Go through the listing below and output exactly the line with "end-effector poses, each", the line with "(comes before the", and each line between; omit the rest.
________________________
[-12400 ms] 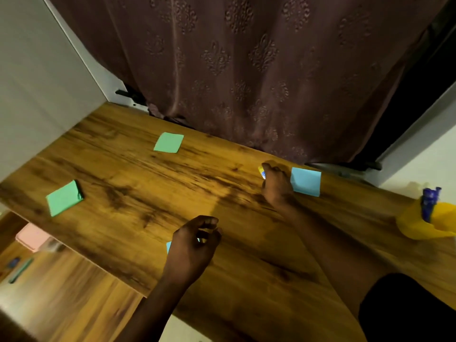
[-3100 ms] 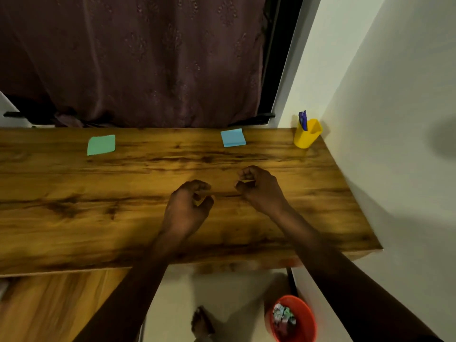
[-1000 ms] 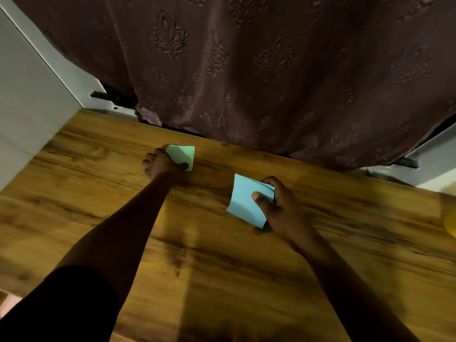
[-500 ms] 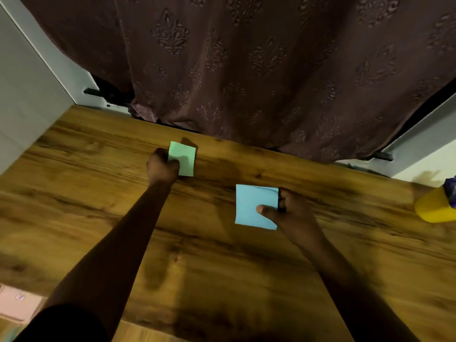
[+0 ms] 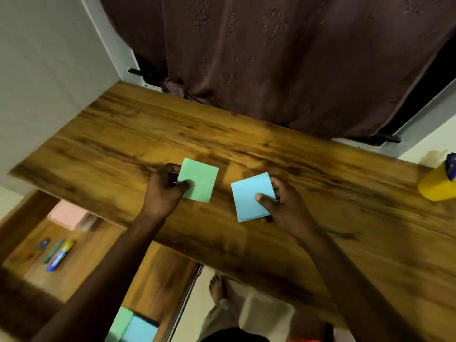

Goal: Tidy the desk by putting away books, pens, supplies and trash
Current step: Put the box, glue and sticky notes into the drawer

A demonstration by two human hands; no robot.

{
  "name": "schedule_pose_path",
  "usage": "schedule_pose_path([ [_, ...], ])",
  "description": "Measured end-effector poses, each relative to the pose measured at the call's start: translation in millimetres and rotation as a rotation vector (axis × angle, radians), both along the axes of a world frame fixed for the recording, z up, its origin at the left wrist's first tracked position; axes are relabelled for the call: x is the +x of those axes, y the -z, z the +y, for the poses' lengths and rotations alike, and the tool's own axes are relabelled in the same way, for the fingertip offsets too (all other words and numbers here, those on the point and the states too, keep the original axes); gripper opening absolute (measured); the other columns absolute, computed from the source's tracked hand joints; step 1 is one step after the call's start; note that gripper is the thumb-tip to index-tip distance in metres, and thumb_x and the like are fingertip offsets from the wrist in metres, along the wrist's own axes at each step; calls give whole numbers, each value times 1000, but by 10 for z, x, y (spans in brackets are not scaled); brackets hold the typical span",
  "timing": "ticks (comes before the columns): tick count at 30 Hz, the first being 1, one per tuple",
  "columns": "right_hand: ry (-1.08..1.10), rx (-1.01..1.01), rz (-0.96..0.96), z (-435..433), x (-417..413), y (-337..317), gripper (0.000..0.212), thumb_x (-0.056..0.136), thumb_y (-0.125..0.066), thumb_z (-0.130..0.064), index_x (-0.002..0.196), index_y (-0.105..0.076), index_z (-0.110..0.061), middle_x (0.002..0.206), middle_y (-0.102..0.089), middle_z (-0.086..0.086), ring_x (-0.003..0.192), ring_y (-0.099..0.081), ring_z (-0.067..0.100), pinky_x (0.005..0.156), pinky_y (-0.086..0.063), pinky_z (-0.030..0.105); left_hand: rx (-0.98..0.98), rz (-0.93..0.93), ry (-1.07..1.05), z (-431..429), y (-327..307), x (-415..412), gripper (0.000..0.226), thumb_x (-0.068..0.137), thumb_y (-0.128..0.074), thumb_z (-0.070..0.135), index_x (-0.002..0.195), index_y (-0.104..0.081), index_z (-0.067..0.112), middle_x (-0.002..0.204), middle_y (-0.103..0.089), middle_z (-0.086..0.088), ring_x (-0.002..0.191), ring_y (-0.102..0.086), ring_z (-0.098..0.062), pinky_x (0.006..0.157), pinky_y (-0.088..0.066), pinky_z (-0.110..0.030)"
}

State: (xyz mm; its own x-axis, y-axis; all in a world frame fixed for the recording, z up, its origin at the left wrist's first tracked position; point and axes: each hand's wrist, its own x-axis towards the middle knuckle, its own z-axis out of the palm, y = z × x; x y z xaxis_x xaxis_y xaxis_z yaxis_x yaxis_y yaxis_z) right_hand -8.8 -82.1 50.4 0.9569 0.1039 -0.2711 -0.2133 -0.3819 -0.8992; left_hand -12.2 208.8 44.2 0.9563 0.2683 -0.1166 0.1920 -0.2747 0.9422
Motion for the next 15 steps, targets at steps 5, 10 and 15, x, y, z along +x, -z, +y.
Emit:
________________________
→ **Reply to the exercise**:
  "description": "Measured end-effector poses, each relative to the pose measured at the call's start: translation in millimetres and rotation as a rotation vector (axis × angle, radians), both along the axes of a world frame fixed for the recording, z up, its origin at the left wrist's first tracked position; axes are relabelled for the call: x is the +x of those axes, y the -z, z the +y, for the poses' lengths and rotations alike, and the tool's own axes are relabelled in the same way, for the fingertip offsets too (all other words and numbers here, those on the point and the states too, keep the original axes); gripper opening absolute (measured); the other columns absolute, computed from the source's tracked hand joints; step 1 is one step after the call's start; note that gripper is the thumb-tip to index-tip distance in metres, and thumb_x and the like are fingertip offsets from the wrist in metres, along the wrist's own axes at each step; calls give whole numbers, each value times 1000, but by 10 for z, x, y (spans in brackets are not scaled); brackets hold the typical span",
  "timing": "ticks (comes before the columns): tick count at 30 Hz, the first being 1, one per tuple",

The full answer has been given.